Dreadfully scripted by Mark Cutforth and tediously directed by Anders Palm, this is supposed to be a satire on the whole slasher genre but it’s so poorly scripted and acted that it quickly becomes just as bad (if not far worse) than the films it sneers at. The whole movie revolves around the joke that Jackson is an intellectual killer and fully aware of the horror he creates, but it wears thin so quickly that you want to scream at the tv as loudly as the murder victims do when they’re killed in surprisingly rubbish ways. The two lead actors are okay, as in they didn’t make me want to smash the tv screen in, throw it out of a window and then go outside and set fire to it just to make sure I never accidentally witnessed this film again, but the script is so awful it’s probably not a shock that everyone walks away from the movie looking like a RADA reject, and the majority of the supporting characters are responsible for some of the worst acting ever committed to celluloid. And I’ve seen all of Neil Breen’s output, as I’m clearly some sort of masochist.
Much of the script is supposedly littered with thoughtful and perceptive comments on life, sex, love and society, but this commentary is now so outdated, tired and semi-offensive that it’s actually painful to watch, I was tempted to put dynamite in my eyes and destroy them for good and I’ve become rather fond of them over the years. By the end of the movie Jackson decides he has no choice but to murder everyone and goes about killing all of Shelly’s friends at a party, whilst tediously philosophising throughout. Finally he kills Shelly off, despite her claims of love, exclaiming afterwards “It’s a hell of a life being a monster, a hell of a life”. And then the movie ends with Jackson walking along a street and noticing a cinema showing ‘The Hand of Death Part 26 Jackson Returns’ and screaming “No!”, it’s a bit of reality breaking meta commentary which is supposed to be funny but only made me break down in tears at the prospect of a possible sequel.

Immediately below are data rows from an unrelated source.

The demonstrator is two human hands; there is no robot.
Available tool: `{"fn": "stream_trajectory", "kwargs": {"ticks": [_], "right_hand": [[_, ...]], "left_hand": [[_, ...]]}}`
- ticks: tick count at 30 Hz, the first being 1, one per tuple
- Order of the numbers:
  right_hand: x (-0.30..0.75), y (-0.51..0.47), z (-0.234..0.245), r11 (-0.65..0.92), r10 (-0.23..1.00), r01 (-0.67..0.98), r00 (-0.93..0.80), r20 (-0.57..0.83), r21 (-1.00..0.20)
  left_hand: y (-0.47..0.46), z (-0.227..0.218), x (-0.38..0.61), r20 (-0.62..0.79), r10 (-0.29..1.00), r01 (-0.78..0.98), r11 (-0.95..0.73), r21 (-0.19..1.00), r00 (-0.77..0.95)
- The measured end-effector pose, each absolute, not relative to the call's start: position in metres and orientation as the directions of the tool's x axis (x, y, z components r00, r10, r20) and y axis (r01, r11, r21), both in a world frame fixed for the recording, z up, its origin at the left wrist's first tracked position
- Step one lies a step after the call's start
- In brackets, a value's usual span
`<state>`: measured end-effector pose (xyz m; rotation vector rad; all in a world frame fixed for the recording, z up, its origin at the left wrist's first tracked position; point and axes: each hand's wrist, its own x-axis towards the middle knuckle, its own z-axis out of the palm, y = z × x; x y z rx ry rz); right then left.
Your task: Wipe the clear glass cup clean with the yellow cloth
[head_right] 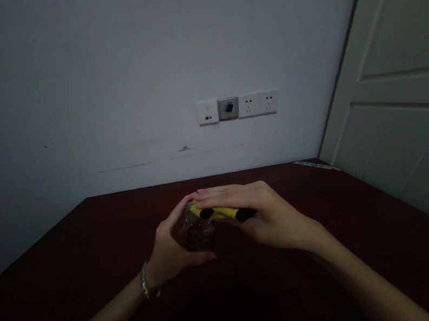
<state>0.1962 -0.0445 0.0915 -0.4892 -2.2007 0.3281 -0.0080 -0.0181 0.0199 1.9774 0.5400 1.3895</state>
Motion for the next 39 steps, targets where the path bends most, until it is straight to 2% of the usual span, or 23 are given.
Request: {"fn": "stream_trajectory", "kwargs": {"ticks": [2,6,8,12,15,18,21,24,27,33,39], "right_hand": [[0.196,-0.042,0.091,0.871,0.487,0.24,-0.536,0.69,-0.428],[0.197,-0.036,0.088,0.775,0.63,0.306,-0.433,0.644,-0.553],[0.198,-0.036,0.088,0.753,0.657,0.326,-0.422,0.624,-0.572],[0.198,-0.045,0.092,0.829,0.559,0.314,-0.486,0.672,-0.463],[0.196,-0.055,0.099,0.881,0.472,0.305,-0.583,0.661,-0.361],[0.195,-0.058,0.102,0.893,0.451,0.321,-0.644,0.618,-0.317],[0.195,-0.053,0.1,0.881,0.473,0.343,-0.618,0.628,-0.327],[0.199,-0.046,0.096,0.841,0.54,0.395,-0.576,0.614,-0.369],[0.201,-0.042,0.093,0.803,0.596,0.433,-0.555,0.58,-0.41],[0.199,-0.052,0.101,0.861,0.507,0.353,-0.658,0.557,-0.366],[0.203,-0.056,0.109,0.842,0.531,0.378,-0.708,0.466,-0.385]], "left_hand": [[-0.019,0.02,-0.008,0.674,0.653,-0.037,-0.708,0.705,0.346],[-0.022,0.022,-0.011,0.71,0.605,0.017,-0.765,0.644,0.361],[-0.023,0.024,-0.013,0.726,0.576,0.055,-0.796,0.603,0.375],[-0.021,0.025,-0.013,0.74,0.552,0.086,-0.82,0.566,0.385],[-0.019,0.025,-0.012,0.713,0.588,0.081,-0.79,0.608,0.381],[-0.017,0.024,-0.012,0.688,0.617,0.097,-0.767,0.634,0.383],[-0.016,0.022,-0.013,0.709,0.592,0.118,-0.793,0.598,0.383],[-0.017,0.018,-0.012,0.723,0.556,0.169,-0.825,0.539,0.41],[-0.017,0.014,-0.011,0.72,0.556,0.191,-0.827,0.528,0.416],[-0.011,0.013,-0.013,0.738,0.537,0.248,-0.843,0.477,0.408],[-0.012,0.016,-0.012,0.722,0.474,0.295,-0.88,0.371,0.504]]}}
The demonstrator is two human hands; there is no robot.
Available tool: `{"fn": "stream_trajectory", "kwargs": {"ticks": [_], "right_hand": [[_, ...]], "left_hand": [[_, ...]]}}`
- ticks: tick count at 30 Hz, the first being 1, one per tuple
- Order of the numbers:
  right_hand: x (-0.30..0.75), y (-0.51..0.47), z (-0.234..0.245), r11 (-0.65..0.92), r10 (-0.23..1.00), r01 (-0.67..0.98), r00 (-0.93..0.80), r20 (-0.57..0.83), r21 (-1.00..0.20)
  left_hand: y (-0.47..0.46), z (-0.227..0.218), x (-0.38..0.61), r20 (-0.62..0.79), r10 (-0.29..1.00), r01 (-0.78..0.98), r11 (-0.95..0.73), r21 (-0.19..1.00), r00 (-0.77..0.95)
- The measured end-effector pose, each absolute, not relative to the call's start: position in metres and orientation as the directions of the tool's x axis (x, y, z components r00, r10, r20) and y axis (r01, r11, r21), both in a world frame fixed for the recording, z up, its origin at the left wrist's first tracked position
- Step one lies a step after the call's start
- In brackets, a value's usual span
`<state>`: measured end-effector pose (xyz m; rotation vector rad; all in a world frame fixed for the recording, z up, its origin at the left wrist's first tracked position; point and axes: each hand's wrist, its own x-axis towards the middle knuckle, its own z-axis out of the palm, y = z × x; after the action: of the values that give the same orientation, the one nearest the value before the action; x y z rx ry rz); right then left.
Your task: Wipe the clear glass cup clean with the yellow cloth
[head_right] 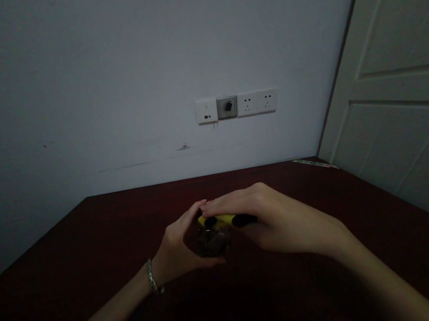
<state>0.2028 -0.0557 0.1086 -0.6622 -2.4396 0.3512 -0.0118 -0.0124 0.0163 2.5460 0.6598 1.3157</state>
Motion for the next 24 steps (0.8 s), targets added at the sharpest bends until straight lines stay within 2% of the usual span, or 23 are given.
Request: {"fn": "stream_trajectory", "kwargs": {"ticks": [6,11,15,20,24], "right_hand": [[0.202,-0.049,0.102,0.836,0.549,0.451,-0.676,0.491,-0.314],[0.199,-0.058,0.106,0.868,0.491,0.367,-0.733,0.47,-0.335],[0.201,-0.057,0.106,0.859,0.508,0.379,-0.715,0.481,-0.344],[0.203,-0.047,0.1,0.829,0.56,0.423,-0.624,0.545,-0.367],[0.2,-0.049,0.101,0.854,0.52,0.381,-0.607,0.601,-0.354]], "left_hand": [[-0.012,0.012,-0.008,0.73,0.436,0.275,-0.9,0.339,0.527],[-0.009,0.013,-0.01,0.734,0.458,0.298,-0.888,0.35,0.502],[-0.009,0.012,-0.011,0.745,0.454,0.26,-0.891,0.373,0.489],[-0.014,0.013,-0.012,0.747,0.523,0.157,-0.848,0.507,0.41],[-0.018,0.018,-0.01,0.683,0.626,0.036,-0.746,0.664,0.377]]}}
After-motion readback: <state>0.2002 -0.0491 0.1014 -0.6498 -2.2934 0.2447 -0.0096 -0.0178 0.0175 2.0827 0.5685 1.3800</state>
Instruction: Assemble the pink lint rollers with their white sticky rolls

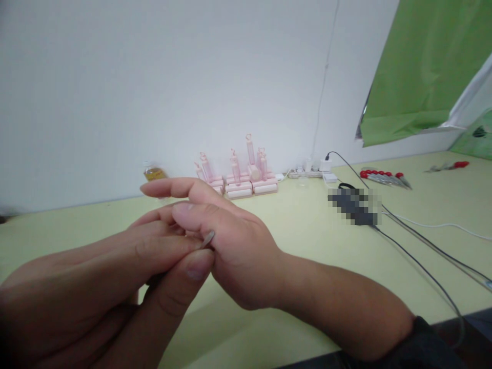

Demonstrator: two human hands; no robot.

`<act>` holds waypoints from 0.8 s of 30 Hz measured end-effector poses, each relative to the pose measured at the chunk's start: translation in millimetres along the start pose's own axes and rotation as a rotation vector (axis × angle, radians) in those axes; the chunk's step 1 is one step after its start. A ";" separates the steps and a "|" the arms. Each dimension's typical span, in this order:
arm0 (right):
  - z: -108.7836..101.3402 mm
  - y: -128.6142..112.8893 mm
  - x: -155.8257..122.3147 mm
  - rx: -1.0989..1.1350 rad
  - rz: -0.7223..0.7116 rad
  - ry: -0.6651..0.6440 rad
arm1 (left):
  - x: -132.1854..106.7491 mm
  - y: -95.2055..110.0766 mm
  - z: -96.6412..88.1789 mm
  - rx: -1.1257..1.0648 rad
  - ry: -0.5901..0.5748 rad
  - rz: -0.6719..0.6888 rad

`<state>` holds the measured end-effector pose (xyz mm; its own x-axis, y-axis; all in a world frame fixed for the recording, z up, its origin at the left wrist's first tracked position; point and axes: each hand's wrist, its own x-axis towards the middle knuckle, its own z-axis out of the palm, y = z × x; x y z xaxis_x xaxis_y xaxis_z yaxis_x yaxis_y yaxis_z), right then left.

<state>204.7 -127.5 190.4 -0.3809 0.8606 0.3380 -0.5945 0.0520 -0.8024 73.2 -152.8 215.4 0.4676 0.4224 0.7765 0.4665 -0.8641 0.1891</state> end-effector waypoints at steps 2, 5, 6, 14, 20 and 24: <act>0.7 -0.7 0.1 -0.017 0.002 0.006 | 1.2 -2.4 1.0 -0.005 0.007 0.006; 0.4 -0.8 0.5 -0.031 0.005 0.018 | 0.8 -3.6 1.4 -0.013 0.012 0.015; 0.1 -0.7 0.6 -0.033 0.005 0.018 | -0.1 -3.4 1.4 -0.014 0.008 0.014; -0.9 -0.5 0.3 0.007 0.041 -0.009 | 0.8 0.0 1.7 0.007 0.012 0.005; 0.0 -1.0 -0.2 0.000 0.035 0.000 | 1.9 -0.4 1.3 -0.009 0.003 0.014; -0.4 -0.4 0.0 0.008 0.020 -0.003 | -1.4 -3.1 0.5 0.016 0.016 0.019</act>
<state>205.2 -127.3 190.5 -0.3945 0.8601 0.3233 -0.5922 0.0311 -0.8052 71.4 -150.6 213.4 0.4647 0.4018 0.7891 0.4698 -0.8672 0.1649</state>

The video box has a quote on it from IMDB claiming it to be “The best satire of gore & slasher films ever made” but on further inspection this was made from a member of the general public who surely must be the film’s director Anders Palm, and though there are other positive reviews on the site I can only guess that either Palm has many other IMDB accounts or that he’s an evil hypnotist who’s managed to trick people in to writing them. It’s unfortunate that another review from the website wasn’t quoted on the box, as it’s far more accurate: “Annoying attempts at humour…We plod through over a half an hour of crap about him and his blind girlfriend and their relationship problems…This looks like home movies filmed on the streets in and around London on a pocket change budget…It’s one of the most memorable flicks you’re ever going to see, but that doesn’t necessarily mean it’s good”, at the very least I would have saved both time and money and watched something far more interesting instead.
If I haven’t put you off yet, it features a fair amount of gratuitous nudity as Palm is a sexist jerk, the soundtrack is an irritating mix of the worst of 1980’s electro pop, it’s 85 minute running time seems like an ice age, and if I was to ever meet the director of this film I couldn’t promise that I wouldn’t end up in prison for murder. And do you really want the same thing to happen to you? Some of the films included in “Oh, The Humanity” section on this site fall in to the “So bad they’re funny” category but this is not one of them, there wasn’t a single moment where I stopped grimacing throughout. Also known as “Hand of Death Part 25: Jackson’s Back” and “Unmasked Part 25”, I would never have watched for longer than twenty five minutes if it wasn’t so that I could write this review and warn others about this dreadful abomination. Please don’t make my painful sacrifice be in vain.